Task details:
Scan the entries below. Return every line that includes "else".
★ ★ ★
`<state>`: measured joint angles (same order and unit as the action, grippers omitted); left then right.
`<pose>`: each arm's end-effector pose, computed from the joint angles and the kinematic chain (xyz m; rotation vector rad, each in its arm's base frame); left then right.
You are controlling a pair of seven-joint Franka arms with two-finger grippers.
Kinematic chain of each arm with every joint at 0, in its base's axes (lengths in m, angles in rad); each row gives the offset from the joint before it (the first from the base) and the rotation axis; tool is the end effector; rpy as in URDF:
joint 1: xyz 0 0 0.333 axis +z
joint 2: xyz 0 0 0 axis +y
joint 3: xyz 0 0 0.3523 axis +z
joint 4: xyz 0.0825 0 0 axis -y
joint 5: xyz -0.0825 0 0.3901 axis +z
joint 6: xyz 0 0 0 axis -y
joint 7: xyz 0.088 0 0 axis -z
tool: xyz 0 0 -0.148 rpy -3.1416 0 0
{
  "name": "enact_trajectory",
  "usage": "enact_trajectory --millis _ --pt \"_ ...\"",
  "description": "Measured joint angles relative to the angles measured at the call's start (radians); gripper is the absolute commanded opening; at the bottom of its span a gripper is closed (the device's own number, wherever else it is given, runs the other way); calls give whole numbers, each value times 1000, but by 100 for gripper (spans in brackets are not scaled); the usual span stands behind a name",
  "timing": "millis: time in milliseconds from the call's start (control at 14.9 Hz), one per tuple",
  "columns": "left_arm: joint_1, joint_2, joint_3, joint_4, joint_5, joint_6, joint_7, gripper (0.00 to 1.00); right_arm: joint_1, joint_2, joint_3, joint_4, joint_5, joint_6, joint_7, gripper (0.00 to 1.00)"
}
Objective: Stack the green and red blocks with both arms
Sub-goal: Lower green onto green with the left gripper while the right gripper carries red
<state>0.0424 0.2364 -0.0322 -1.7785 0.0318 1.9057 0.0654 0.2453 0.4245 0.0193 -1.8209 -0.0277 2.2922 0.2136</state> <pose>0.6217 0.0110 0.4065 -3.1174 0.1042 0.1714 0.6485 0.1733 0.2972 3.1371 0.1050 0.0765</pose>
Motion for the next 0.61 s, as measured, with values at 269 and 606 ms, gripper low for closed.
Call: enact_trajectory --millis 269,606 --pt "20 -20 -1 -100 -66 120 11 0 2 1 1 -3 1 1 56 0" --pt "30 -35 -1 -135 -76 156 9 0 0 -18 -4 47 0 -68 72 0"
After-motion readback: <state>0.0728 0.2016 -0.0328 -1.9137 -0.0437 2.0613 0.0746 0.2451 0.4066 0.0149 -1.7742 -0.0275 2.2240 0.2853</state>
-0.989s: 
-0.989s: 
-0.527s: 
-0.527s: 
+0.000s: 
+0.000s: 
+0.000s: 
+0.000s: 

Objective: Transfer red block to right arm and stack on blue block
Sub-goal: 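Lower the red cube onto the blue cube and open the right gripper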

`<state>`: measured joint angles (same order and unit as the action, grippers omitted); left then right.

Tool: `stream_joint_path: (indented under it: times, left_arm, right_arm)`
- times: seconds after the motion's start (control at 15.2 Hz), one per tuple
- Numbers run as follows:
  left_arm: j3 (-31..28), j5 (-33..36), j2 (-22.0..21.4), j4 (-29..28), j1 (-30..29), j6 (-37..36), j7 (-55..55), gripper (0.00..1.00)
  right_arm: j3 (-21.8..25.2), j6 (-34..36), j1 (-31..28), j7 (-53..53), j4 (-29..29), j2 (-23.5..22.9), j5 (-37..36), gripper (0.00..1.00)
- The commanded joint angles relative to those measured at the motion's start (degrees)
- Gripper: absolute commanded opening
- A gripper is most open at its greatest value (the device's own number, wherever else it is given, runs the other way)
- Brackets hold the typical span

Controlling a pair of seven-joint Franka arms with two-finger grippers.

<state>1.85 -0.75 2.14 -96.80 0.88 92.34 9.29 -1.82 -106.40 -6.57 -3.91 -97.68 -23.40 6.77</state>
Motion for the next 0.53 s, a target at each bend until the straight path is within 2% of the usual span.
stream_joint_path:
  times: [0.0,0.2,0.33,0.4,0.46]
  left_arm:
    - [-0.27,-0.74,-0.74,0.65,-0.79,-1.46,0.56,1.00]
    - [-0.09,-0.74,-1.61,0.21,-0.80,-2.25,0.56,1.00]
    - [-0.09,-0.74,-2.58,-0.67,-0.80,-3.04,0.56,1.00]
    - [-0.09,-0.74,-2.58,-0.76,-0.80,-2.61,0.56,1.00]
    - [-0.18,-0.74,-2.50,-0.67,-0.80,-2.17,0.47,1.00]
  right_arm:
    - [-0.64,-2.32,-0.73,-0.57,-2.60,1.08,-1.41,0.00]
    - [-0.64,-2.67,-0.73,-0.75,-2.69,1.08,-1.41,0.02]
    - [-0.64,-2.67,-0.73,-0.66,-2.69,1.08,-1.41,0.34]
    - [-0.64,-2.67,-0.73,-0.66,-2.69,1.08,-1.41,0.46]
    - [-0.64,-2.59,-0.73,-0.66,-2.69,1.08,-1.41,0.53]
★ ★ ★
Response below:
  "description": "Measured joint angles relative to the angles measured at the call's start (radians); gripper is the absolute commanded opening; at the bottom of its span a gripper is closed (the device's own number, wherever else it is given, runs the other way); calls give whole numbers, each value times 1000, but by 100 for gripper (spans in brackets are not scaled); the usual span stands behind a name",
- A gripper is most open at its greatest value (the device's own number, wherever else it is given, runs the other way)

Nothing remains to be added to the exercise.